Broken WordPress Theme

Crap, I broke it.

I knew it would happen sooner or later. I frequently “tweak” my blog making subtle changes no one would ever see but me. And I always do it online, from various different locations. So I rarely have a backup of my theme. Risky business.

More risky is that I frequentlky work on client themes using my own WordPress install. I use Theme Test Drive to test all blog themes before launching. And I enable it so only admins can see the theme, unless I give someone the theme URL. Nifty idea. But still, it is NEVER a good idea to use your live production blog as a test blog.

I repeat: It is NEVER a good idea to use your live production blog as a test blog.

On Friday night I uploaded a rough outline of a clients WordPress theme to my blog for a test drive. I enabled Theme Test Drive for admin, saw what I needed to see, and made some minor adjustments to it. After I made the adjustments, I shut off the test drive and logged off.

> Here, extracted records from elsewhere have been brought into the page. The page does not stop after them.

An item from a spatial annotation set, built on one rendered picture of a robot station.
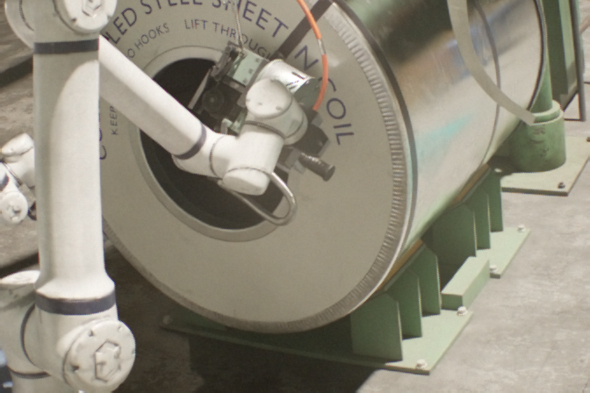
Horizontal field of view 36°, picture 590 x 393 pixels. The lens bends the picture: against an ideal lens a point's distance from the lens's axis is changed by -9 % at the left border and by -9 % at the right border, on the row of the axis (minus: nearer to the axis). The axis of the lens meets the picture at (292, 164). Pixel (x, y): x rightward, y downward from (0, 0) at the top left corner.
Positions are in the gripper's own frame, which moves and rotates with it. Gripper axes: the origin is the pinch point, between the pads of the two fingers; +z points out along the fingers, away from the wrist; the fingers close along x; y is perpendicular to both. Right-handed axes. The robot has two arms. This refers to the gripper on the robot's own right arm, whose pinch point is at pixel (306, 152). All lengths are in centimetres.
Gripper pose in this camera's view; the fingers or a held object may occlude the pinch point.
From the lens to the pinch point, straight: 222.6
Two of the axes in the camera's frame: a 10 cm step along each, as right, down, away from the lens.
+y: -8.0, -4.7, 3.8
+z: 2.5, 3.1, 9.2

Sunday night, roughly 8pm I am working on some tweaks for my own blog. Mostly just changing plugins. And I notice it was my clients theme I was looking at. I assumed I had the test drive enabled, so I went in and shut it off. But still saw the clients theme. Hmmm. Thinking I might have a cache issue, I open a different browser to test. Then 4 more browsers to test. Uh-oh… All show the same thing. NOT my theme. Crap.

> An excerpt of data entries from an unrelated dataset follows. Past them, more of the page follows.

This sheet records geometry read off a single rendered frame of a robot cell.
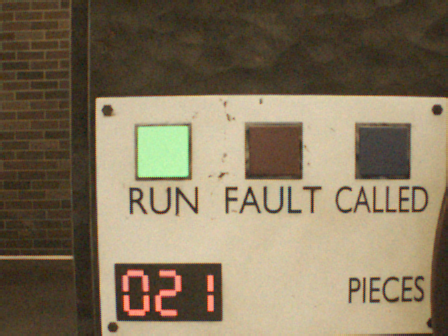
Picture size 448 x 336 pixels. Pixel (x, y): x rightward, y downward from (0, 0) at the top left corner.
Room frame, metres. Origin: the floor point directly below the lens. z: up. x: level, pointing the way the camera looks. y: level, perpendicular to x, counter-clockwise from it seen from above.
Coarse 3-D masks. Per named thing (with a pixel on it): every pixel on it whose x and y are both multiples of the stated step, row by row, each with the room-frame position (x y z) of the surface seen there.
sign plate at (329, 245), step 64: (128, 128) 0.65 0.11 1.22; (192, 128) 0.65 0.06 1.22; (320, 128) 0.66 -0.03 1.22; (128, 192) 0.65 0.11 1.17; (192, 192) 0.65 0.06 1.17; (256, 192) 0.65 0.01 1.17; (320, 192) 0.66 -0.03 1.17; (384, 192) 0.66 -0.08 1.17; (128, 256) 0.65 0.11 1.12; (192, 256) 0.65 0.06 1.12; (256, 256) 0.65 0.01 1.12; (320, 256) 0.66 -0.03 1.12; (384, 256) 0.66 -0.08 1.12; (128, 320) 0.64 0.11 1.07; (192, 320) 0.65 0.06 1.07; (256, 320) 0.65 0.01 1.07; (320, 320) 0.66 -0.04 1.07; (384, 320) 0.66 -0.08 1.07
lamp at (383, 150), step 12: (360, 132) 0.65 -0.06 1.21; (372, 132) 0.65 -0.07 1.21; (384, 132) 0.65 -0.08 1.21; (396, 132) 0.65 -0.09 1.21; (360, 144) 0.65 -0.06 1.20; (372, 144) 0.65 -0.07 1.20; (384, 144) 0.65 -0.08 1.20; (396, 144) 0.65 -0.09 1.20; (360, 156) 0.65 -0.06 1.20; (372, 156) 0.65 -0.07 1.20; (384, 156) 0.65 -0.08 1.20; (396, 156) 0.65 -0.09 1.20; (360, 168) 0.65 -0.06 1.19; (372, 168) 0.65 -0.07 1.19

I quickly go to the editor and see what I did not what to see. When I “tweaked” my clients theme on Friday, I actually tweaked my own, by overwriting ALL code in the index and style sheet. Yippee. This means all weekend long, my site has been running a theme branded for another company. Crap. Hope there were not too many confused visitors.

Now that I see the problem, I need to fix it. Checking my archives I have an older version of my theme, not what it was, but close enough. Now I need to retweak it. Or, maybe I will do a whole new theme and go with WordPress for the whole site. That is a strong possibility.

Lessons learned for this weekend:

  1. Always have and use a test site for testing purposes. I have one, but need to train myself to use it.
  2. Always have a backup of your current theme, especially if your like me and always tweaking.
  3. Put client themes on a test server, not your own.

Lessons have been leared, now to train myslef to follow those lessons.